● PROBLEM DETAILS
Go to the line containing "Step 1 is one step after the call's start" in the records below and print it and every following line exactly, on through the line containing "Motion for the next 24", then stop.

● RECORDS FOR THIS TASK
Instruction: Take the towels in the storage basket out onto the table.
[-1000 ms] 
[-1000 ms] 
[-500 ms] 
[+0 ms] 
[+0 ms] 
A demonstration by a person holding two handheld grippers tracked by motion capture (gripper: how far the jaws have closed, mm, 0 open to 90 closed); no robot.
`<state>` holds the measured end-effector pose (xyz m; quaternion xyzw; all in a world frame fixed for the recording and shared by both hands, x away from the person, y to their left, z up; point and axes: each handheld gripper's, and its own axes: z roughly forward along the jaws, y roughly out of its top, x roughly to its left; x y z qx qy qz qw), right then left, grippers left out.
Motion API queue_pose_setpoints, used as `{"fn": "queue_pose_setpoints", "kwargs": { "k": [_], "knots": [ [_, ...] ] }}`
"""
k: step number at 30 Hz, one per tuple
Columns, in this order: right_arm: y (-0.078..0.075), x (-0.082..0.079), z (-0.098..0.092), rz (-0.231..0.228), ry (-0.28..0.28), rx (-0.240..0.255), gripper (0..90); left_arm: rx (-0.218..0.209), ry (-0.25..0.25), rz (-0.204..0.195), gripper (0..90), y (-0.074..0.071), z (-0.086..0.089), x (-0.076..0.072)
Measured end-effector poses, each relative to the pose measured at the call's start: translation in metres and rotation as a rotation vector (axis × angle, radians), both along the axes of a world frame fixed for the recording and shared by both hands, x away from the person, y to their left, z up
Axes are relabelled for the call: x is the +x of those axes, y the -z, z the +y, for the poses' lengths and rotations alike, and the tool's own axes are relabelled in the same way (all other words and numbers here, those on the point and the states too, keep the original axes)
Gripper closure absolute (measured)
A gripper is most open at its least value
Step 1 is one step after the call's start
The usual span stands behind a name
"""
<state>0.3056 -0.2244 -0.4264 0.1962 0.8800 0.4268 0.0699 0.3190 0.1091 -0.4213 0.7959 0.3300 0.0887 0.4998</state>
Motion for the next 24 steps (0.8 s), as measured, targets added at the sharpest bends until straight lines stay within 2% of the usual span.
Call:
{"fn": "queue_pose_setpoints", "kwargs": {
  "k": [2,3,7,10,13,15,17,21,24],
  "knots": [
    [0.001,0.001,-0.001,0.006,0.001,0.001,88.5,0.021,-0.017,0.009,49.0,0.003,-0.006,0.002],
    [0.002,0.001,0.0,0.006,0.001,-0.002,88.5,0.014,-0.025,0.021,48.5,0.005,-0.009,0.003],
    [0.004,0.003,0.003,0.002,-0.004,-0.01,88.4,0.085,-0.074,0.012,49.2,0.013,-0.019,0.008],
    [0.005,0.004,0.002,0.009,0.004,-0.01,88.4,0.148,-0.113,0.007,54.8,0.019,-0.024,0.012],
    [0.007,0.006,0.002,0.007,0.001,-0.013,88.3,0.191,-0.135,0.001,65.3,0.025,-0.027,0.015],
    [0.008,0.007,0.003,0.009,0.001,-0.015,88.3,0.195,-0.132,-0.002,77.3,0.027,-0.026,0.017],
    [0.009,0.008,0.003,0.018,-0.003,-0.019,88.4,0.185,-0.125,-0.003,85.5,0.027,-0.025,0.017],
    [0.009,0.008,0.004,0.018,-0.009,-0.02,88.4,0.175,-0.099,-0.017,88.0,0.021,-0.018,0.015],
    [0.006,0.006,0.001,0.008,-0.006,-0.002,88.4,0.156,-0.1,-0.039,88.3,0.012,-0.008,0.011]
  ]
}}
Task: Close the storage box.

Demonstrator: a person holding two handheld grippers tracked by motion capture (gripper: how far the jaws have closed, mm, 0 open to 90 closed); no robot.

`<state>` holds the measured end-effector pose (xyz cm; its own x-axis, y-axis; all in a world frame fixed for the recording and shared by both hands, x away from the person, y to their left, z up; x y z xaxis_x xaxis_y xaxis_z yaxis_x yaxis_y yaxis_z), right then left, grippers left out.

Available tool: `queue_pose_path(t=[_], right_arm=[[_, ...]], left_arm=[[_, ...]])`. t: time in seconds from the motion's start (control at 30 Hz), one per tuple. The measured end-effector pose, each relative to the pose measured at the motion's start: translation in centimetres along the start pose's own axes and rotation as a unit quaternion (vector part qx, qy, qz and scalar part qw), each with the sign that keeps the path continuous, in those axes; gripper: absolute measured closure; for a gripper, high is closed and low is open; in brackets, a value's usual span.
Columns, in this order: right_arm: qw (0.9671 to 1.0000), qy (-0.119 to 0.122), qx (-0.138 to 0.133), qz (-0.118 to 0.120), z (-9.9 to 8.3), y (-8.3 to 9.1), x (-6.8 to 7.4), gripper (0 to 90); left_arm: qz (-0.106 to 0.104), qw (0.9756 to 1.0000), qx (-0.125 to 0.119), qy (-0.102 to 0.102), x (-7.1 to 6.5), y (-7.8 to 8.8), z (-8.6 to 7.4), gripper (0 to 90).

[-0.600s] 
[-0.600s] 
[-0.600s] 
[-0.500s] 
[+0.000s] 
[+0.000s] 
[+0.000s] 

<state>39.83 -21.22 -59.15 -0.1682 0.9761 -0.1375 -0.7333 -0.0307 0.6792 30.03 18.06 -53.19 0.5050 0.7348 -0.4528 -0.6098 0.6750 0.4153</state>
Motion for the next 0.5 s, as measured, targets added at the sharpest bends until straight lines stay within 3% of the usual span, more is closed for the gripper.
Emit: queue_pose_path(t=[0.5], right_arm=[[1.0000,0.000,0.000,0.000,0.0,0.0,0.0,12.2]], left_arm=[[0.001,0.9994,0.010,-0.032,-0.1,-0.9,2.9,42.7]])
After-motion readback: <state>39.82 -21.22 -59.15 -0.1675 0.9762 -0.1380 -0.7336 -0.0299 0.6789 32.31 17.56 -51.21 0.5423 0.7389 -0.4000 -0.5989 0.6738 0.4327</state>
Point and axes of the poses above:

● RESULT OF THE EXERCISE
Step 1 is one step after the call's start
The usual span stands behind a name
"""
<state>0.3056 -0.2244 -0.4264 0.1962 0.8800 0.4268 0.0699 0.3190 0.1091 -0.4213 0.7959 0.3300 0.0887 0.4998</state>
Motion for the next 24 steps (0.8 s), as measured, targets added at the sharpest bends until straight lines stay within 2% of the usual span.

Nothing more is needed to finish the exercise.